§ EXERCISE GOAL: Word for word, copy all the data and drop the pictures.

::: AVAILABLE DATA :::

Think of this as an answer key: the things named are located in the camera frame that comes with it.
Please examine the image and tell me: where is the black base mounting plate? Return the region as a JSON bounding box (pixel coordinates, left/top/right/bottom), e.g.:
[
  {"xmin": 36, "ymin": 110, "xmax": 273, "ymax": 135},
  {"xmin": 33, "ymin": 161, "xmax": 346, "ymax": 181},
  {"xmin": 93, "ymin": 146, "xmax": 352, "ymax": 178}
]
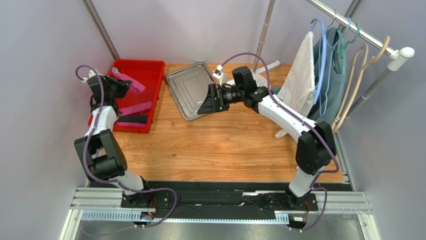
[{"xmin": 119, "ymin": 181, "xmax": 326, "ymax": 220}]

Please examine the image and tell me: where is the green clothes hanger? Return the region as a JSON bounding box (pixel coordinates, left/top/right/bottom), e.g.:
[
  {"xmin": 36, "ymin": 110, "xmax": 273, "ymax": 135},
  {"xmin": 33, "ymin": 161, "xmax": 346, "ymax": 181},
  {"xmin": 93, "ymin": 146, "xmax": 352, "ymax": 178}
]
[{"xmin": 335, "ymin": 17, "xmax": 360, "ymax": 75}]

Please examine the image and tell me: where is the aluminium rail frame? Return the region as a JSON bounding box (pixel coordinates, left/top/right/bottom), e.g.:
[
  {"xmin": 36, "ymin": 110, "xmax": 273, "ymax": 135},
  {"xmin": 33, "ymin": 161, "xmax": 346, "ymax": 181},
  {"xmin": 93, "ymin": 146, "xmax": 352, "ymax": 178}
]
[{"xmin": 59, "ymin": 133, "xmax": 382, "ymax": 240}]

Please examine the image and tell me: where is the white clothes rack stand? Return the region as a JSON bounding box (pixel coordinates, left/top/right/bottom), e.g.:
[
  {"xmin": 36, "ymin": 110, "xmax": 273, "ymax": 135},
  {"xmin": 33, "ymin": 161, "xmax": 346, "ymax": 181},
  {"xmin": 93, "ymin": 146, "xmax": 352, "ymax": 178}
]
[{"xmin": 223, "ymin": 0, "xmax": 416, "ymax": 173}]

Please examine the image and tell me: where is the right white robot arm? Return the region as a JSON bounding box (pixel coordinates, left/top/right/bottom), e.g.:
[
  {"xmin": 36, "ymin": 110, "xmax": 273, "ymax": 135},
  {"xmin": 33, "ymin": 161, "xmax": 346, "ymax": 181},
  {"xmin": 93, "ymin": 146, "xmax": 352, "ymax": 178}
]
[{"xmin": 197, "ymin": 66, "xmax": 336, "ymax": 198}]

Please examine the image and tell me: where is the beige clothes hanger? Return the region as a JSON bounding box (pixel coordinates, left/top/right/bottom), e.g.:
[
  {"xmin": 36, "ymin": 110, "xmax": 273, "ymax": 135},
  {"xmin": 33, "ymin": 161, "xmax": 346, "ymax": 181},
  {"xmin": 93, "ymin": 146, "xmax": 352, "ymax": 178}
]
[
  {"xmin": 344, "ymin": 35, "xmax": 391, "ymax": 120},
  {"xmin": 331, "ymin": 43, "xmax": 369, "ymax": 133}
]

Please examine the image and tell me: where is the white towel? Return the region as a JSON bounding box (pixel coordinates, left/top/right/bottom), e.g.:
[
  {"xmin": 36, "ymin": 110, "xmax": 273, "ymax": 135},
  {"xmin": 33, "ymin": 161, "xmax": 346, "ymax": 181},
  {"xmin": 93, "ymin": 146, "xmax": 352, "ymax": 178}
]
[{"xmin": 277, "ymin": 31, "xmax": 315, "ymax": 117}]

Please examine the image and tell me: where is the blue clothes hanger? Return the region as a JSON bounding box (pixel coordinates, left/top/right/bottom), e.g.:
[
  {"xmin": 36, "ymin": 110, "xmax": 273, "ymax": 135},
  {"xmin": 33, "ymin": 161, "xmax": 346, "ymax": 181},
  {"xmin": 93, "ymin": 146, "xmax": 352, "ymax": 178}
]
[{"xmin": 308, "ymin": 18, "xmax": 347, "ymax": 123}]

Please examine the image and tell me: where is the stainless steel tray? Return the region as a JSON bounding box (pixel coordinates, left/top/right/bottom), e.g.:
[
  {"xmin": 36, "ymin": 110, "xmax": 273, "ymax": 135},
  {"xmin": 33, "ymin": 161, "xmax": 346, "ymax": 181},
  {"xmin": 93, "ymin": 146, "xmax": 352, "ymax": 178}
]
[{"xmin": 165, "ymin": 62, "xmax": 216, "ymax": 121}]

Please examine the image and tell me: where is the pink and black tool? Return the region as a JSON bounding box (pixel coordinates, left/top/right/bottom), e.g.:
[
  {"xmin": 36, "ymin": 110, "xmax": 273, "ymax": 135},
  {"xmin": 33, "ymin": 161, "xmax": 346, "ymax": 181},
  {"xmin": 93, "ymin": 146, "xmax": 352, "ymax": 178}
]
[{"xmin": 115, "ymin": 101, "xmax": 152, "ymax": 128}]

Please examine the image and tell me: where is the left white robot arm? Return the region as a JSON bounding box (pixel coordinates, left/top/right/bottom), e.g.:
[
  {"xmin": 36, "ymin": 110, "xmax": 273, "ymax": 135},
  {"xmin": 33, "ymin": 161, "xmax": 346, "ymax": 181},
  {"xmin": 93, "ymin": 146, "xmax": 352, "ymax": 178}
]
[{"xmin": 74, "ymin": 73, "xmax": 148, "ymax": 199}]

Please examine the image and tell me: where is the white round mesh container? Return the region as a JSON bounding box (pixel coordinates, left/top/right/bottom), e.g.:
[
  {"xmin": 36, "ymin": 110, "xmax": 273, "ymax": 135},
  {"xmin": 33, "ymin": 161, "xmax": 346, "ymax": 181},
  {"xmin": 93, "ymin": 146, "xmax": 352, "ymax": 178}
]
[{"xmin": 256, "ymin": 74, "xmax": 272, "ymax": 92}]

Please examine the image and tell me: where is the red plastic bin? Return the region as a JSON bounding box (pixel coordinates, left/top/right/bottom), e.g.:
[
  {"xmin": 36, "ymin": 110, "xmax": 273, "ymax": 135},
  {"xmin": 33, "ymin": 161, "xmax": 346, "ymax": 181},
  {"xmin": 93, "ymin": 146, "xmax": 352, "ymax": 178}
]
[{"xmin": 88, "ymin": 59, "xmax": 165, "ymax": 134}]

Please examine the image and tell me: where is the magenta paper napkin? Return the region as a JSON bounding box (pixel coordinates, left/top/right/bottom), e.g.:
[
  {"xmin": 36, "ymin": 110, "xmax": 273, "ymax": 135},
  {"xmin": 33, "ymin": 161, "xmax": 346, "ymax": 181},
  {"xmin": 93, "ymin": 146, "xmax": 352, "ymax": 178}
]
[{"xmin": 111, "ymin": 67, "xmax": 146, "ymax": 94}]

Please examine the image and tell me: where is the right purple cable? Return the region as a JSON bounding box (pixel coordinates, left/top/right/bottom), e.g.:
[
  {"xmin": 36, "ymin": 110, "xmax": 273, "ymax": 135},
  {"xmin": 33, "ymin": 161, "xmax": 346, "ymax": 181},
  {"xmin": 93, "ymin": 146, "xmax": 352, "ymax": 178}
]
[{"xmin": 219, "ymin": 52, "xmax": 340, "ymax": 232}]

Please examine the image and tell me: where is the teal hanging garment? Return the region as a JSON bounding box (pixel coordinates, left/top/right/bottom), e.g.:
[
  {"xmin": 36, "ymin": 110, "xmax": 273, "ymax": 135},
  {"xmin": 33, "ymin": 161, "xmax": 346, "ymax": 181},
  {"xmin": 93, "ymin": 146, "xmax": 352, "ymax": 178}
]
[{"xmin": 270, "ymin": 27, "xmax": 348, "ymax": 134}]

:::

§ OUTPUT OF THE TASK:
Think of this as an answer key: the things named are located in the camera frame that comes with it.
Please examine the image and tell me: where is the black base mounting plate? Return the region as a JSON bounding box (pixel coordinates, left/top/right/bottom), e.g.:
[
  {"xmin": 36, "ymin": 110, "xmax": 273, "ymax": 135},
  {"xmin": 33, "ymin": 161, "xmax": 346, "ymax": 181},
  {"xmin": 93, "ymin": 146, "xmax": 352, "ymax": 178}
]
[{"xmin": 119, "ymin": 181, "xmax": 326, "ymax": 220}]

Please examine the image and tell me: where is the green clothes hanger? Return the region as a JSON bounding box (pixel coordinates, left/top/right/bottom), e.g.:
[
  {"xmin": 36, "ymin": 110, "xmax": 273, "ymax": 135},
  {"xmin": 33, "ymin": 161, "xmax": 346, "ymax": 181},
  {"xmin": 93, "ymin": 146, "xmax": 352, "ymax": 178}
]
[{"xmin": 335, "ymin": 17, "xmax": 360, "ymax": 75}]

Please examine the image and tell me: where is the aluminium rail frame? Return the region as a JSON bounding box (pixel coordinates, left/top/right/bottom), e.g.:
[
  {"xmin": 36, "ymin": 110, "xmax": 273, "ymax": 135},
  {"xmin": 33, "ymin": 161, "xmax": 346, "ymax": 181},
  {"xmin": 93, "ymin": 146, "xmax": 352, "ymax": 178}
]
[{"xmin": 59, "ymin": 133, "xmax": 382, "ymax": 240}]

Please examine the image and tell me: where is the white clothes rack stand? Return the region as a JSON bounding box (pixel coordinates, left/top/right/bottom), e.g.:
[
  {"xmin": 36, "ymin": 110, "xmax": 273, "ymax": 135},
  {"xmin": 33, "ymin": 161, "xmax": 346, "ymax": 181},
  {"xmin": 93, "ymin": 146, "xmax": 352, "ymax": 178}
]
[{"xmin": 223, "ymin": 0, "xmax": 416, "ymax": 173}]

Please examine the image and tell me: where is the right white robot arm? Return the region as a JSON bounding box (pixel coordinates, left/top/right/bottom), e.g.:
[
  {"xmin": 36, "ymin": 110, "xmax": 273, "ymax": 135},
  {"xmin": 33, "ymin": 161, "xmax": 346, "ymax": 181},
  {"xmin": 93, "ymin": 146, "xmax": 352, "ymax": 178}
]
[{"xmin": 197, "ymin": 66, "xmax": 336, "ymax": 198}]

Please examine the image and tell me: where is the beige clothes hanger? Return the region as a JSON bounding box (pixel coordinates, left/top/right/bottom), e.g.:
[
  {"xmin": 36, "ymin": 110, "xmax": 273, "ymax": 135},
  {"xmin": 33, "ymin": 161, "xmax": 346, "ymax": 181},
  {"xmin": 93, "ymin": 146, "xmax": 352, "ymax": 178}
]
[
  {"xmin": 344, "ymin": 35, "xmax": 391, "ymax": 120},
  {"xmin": 331, "ymin": 43, "xmax": 369, "ymax": 133}
]

Please examine the image and tell me: where is the white towel? Return the region as a JSON bounding box (pixel coordinates, left/top/right/bottom), e.g.:
[
  {"xmin": 36, "ymin": 110, "xmax": 273, "ymax": 135},
  {"xmin": 33, "ymin": 161, "xmax": 346, "ymax": 181},
  {"xmin": 93, "ymin": 146, "xmax": 352, "ymax": 178}
]
[{"xmin": 277, "ymin": 31, "xmax": 315, "ymax": 117}]

Please examine the image and tell me: where is the blue clothes hanger? Return the region as a JSON bounding box (pixel coordinates, left/top/right/bottom), e.g.:
[
  {"xmin": 36, "ymin": 110, "xmax": 273, "ymax": 135},
  {"xmin": 33, "ymin": 161, "xmax": 346, "ymax": 181},
  {"xmin": 93, "ymin": 146, "xmax": 352, "ymax": 178}
]
[{"xmin": 308, "ymin": 18, "xmax": 347, "ymax": 123}]

Please examine the image and tell me: where is the stainless steel tray? Return the region as a JSON bounding box (pixel coordinates, left/top/right/bottom), e.g.:
[
  {"xmin": 36, "ymin": 110, "xmax": 273, "ymax": 135},
  {"xmin": 33, "ymin": 161, "xmax": 346, "ymax": 181},
  {"xmin": 93, "ymin": 146, "xmax": 352, "ymax": 178}
]
[{"xmin": 165, "ymin": 62, "xmax": 216, "ymax": 121}]

Please examine the image and tell me: where is the pink and black tool? Return the region as a JSON bounding box (pixel coordinates, left/top/right/bottom), e.g.:
[
  {"xmin": 36, "ymin": 110, "xmax": 273, "ymax": 135},
  {"xmin": 33, "ymin": 161, "xmax": 346, "ymax": 181},
  {"xmin": 93, "ymin": 146, "xmax": 352, "ymax": 178}
]
[{"xmin": 115, "ymin": 101, "xmax": 152, "ymax": 128}]

Please examine the image and tell me: where is the left white robot arm? Return the region as a JSON bounding box (pixel coordinates, left/top/right/bottom), e.g.:
[
  {"xmin": 36, "ymin": 110, "xmax": 273, "ymax": 135},
  {"xmin": 33, "ymin": 161, "xmax": 346, "ymax": 181},
  {"xmin": 93, "ymin": 146, "xmax": 352, "ymax": 178}
]
[{"xmin": 74, "ymin": 73, "xmax": 148, "ymax": 199}]

Please examine the image and tell me: where is the white round mesh container? Return the region as a JSON bounding box (pixel coordinates, left/top/right/bottom), e.g.:
[
  {"xmin": 36, "ymin": 110, "xmax": 273, "ymax": 135},
  {"xmin": 33, "ymin": 161, "xmax": 346, "ymax": 181},
  {"xmin": 93, "ymin": 146, "xmax": 352, "ymax": 178}
]
[{"xmin": 256, "ymin": 74, "xmax": 272, "ymax": 92}]

Please examine the image and tell me: where is the red plastic bin? Return the region as a JSON bounding box (pixel coordinates, left/top/right/bottom), e.g.:
[
  {"xmin": 36, "ymin": 110, "xmax": 273, "ymax": 135},
  {"xmin": 33, "ymin": 161, "xmax": 346, "ymax": 181},
  {"xmin": 93, "ymin": 146, "xmax": 352, "ymax": 178}
]
[{"xmin": 88, "ymin": 59, "xmax": 165, "ymax": 134}]

Please examine the image and tell me: where is the magenta paper napkin? Return the region as a JSON bounding box (pixel coordinates, left/top/right/bottom), e.g.:
[
  {"xmin": 36, "ymin": 110, "xmax": 273, "ymax": 135},
  {"xmin": 33, "ymin": 161, "xmax": 346, "ymax": 181},
  {"xmin": 93, "ymin": 146, "xmax": 352, "ymax": 178}
]
[{"xmin": 111, "ymin": 67, "xmax": 146, "ymax": 94}]

Please examine the image and tell me: where is the right purple cable? Return the region as a JSON bounding box (pixel coordinates, left/top/right/bottom), e.g.:
[
  {"xmin": 36, "ymin": 110, "xmax": 273, "ymax": 135},
  {"xmin": 33, "ymin": 161, "xmax": 346, "ymax": 181},
  {"xmin": 93, "ymin": 146, "xmax": 352, "ymax": 178}
]
[{"xmin": 219, "ymin": 52, "xmax": 340, "ymax": 232}]

Please examine the image and tell me: where is the teal hanging garment? Return the region as a JSON bounding box (pixel coordinates, left/top/right/bottom), e.g.:
[
  {"xmin": 36, "ymin": 110, "xmax": 273, "ymax": 135},
  {"xmin": 33, "ymin": 161, "xmax": 346, "ymax": 181},
  {"xmin": 93, "ymin": 146, "xmax": 352, "ymax": 178}
]
[{"xmin": 270, "ymin": 27, "xmax": 348, "ymax": 134}]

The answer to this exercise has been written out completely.